EPA Vetoes Mountaintop Removal Mine Permit

January 15, 2011, In a move cheered by environmentalists, on Friday the US Environmental Protection Agency (EPA) vetoed a permit for the largest proposed mountaintop removal coal mine in the country.  This marked the first time the EPA has made use of its authority under the Clean Water Act to overturn permits granted to mountaintop removal mines by the US Army Corps of Engineers.  The Corps of Engineers had originally granted a permit for the Spruce Mine in Logan County, West Virginia.

Environmental groups immediately praised the EPA for acting to protect communities in West Virginia from environmental and health effects of coal mining.  Mountaintop removal, which is practiced exclusively in the Appalachian Mountains, is an especially destructive form of mining that involves removing mountaintops with explosives to expose underground coal deposits.  Rubble from mountaintop removal sites is often dumped into nearby valleys and streams, contaminating the water with heavy metals and other toxins.  The Clean Water Act gives the EPA authority to deny mountaintop removal projects that threaten the drinking water supplies of nearby communities.

“We applaud the EPA for following the law and the science and acting to protect the nation’s wildlife and the citizens of Appalachia from the devastation of mountaintop removal,” said Tierra Curry, a biologist at the Center for Biological Diversity. “Mountaintop-removal coal mining must end, and today the agency took a historic step in the right direction.”

Mountaintop removal mining has become more common in West Virginia and other Appalachian states as easily accessible coal reserves have run out.  Though the practice makes it possible to cost-effectively retrieve coal buried deep inside of mountains, it comes with heavy environmental costs and employs fewer people than other types of coal mining.  Over the past several years environmental groups have urged Congress and the EPA to ban the practice of mountaintop removal and help affected states develop clean energy resources.

When the Obama administration took office in 2009, many activists hoped the EPA would end mountaintop removal immediately.  Though that did not happen, the agency has been gradually taking steps to curtail the practice.  When the EPA opened a public comment period on the Spruce Mine, 30,000 people submitted comments urging the project be vetoed.  If allowed to move forward, the Spruce Mine would have destroyed 2,300 acres of forest and buried close to seven miles of valley streams. 

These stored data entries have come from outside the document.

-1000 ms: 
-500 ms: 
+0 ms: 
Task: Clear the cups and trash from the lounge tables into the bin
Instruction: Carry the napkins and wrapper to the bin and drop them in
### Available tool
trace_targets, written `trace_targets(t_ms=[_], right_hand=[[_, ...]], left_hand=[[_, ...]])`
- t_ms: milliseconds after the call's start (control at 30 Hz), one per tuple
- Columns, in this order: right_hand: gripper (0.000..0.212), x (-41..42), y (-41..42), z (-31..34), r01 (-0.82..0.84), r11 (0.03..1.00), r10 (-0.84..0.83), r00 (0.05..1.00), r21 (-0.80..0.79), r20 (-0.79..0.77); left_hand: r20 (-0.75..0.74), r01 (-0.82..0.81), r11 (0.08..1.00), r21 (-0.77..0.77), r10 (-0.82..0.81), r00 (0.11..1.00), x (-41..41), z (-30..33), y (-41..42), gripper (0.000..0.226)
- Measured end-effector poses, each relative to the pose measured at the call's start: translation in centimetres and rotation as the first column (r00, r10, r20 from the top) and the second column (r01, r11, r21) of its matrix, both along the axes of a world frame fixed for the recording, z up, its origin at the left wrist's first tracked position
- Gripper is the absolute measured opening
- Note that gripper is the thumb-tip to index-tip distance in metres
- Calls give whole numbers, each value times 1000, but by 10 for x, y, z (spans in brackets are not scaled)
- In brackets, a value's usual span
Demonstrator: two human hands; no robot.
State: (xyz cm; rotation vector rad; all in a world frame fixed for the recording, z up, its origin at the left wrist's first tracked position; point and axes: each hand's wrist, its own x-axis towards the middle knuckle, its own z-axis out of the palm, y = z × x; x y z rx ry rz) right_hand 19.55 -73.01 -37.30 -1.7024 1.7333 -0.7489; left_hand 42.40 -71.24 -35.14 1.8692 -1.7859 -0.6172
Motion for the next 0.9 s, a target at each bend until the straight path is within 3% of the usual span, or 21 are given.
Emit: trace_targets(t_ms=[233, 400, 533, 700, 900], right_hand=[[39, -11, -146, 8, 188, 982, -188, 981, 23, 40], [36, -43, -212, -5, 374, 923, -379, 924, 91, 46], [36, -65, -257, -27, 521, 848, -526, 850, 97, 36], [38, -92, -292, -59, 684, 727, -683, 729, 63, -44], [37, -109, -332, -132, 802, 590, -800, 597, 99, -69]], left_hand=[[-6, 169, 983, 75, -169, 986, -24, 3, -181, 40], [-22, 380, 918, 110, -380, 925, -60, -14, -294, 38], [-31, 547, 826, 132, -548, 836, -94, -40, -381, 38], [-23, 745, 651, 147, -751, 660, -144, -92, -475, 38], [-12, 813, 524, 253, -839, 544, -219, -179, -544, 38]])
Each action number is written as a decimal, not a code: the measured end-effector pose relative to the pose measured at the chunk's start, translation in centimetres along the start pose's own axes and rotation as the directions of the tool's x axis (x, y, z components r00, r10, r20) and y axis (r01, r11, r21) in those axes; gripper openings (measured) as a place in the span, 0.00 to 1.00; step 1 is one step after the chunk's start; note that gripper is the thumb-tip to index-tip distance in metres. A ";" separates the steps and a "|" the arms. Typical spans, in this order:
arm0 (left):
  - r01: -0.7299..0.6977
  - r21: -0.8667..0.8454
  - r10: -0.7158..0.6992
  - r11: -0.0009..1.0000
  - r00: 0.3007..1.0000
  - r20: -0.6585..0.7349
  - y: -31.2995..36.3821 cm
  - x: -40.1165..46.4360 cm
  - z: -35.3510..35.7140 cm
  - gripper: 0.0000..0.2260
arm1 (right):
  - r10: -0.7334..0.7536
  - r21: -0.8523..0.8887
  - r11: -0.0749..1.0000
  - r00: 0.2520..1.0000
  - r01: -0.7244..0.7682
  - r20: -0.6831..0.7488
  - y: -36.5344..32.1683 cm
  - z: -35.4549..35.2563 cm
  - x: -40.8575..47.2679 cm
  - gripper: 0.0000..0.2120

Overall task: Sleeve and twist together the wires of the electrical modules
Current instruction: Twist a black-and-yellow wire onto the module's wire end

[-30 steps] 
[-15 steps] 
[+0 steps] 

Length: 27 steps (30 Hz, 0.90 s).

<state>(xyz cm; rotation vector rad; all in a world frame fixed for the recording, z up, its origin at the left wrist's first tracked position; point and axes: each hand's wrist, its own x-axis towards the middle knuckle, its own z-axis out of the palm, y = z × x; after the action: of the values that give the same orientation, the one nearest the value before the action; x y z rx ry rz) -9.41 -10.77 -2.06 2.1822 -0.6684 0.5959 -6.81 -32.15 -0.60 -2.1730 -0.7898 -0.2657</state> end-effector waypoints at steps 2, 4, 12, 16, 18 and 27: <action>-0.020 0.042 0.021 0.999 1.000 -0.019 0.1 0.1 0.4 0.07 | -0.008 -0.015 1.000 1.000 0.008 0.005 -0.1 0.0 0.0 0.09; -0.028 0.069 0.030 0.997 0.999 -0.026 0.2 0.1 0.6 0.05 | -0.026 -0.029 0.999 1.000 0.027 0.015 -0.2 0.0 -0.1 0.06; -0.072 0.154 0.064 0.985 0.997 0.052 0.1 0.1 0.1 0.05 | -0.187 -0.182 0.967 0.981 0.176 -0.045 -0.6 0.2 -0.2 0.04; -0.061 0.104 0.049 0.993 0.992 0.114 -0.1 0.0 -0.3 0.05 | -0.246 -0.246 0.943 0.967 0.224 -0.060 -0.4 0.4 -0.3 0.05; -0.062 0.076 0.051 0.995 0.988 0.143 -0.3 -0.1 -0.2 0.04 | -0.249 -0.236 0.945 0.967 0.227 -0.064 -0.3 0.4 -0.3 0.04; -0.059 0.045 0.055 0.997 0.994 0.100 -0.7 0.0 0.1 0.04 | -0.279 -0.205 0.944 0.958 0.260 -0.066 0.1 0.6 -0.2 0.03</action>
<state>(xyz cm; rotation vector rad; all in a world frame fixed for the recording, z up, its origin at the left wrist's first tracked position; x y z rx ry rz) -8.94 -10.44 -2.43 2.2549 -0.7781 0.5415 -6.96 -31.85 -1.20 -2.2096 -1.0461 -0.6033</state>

According to Rory McIlmoil, author of a report on mountaintop removal commissioned by the Rainforest Action Network, “The impacts to the environment and surrounding communities that would result from the proposed mine were studied by EPA and independent researchers in great detail, and all of the studies concluded that the proposed operation would result in unacceptable adverse impacts.”

 Environmental groups are urging the EPA to continue to invoke its Clean Water Act authority and veto permits for other mountaintop removal mines.  “Forty years of surface mining have kept the region locked in poverty and devastated the health of people and the environment,” said the Center for Biological Diversity’s Curry, referring to the impacts on Appalachia.  “The Obama administration must ban mountaintop removal and fund the creation of a green economy in this beautiful region.”

Other groups, worried that a new administration might overturn the Obama EPA’s efforts to slow mountaintop removal, have also urged Congress to pass a new law making the practice permanently illegal.  The group I Love Mountains.org is pushing bills in both houses of Congress that would do this—the Clean Water Protection Act in the House of Representatives, and Appalachia Restoration Act in the Senate.  “We need Congress to follow the leadership of the EPA by making these protections permanent,” said an email from I Love Mountains.org, soon after the Spruce Mine veto was announced.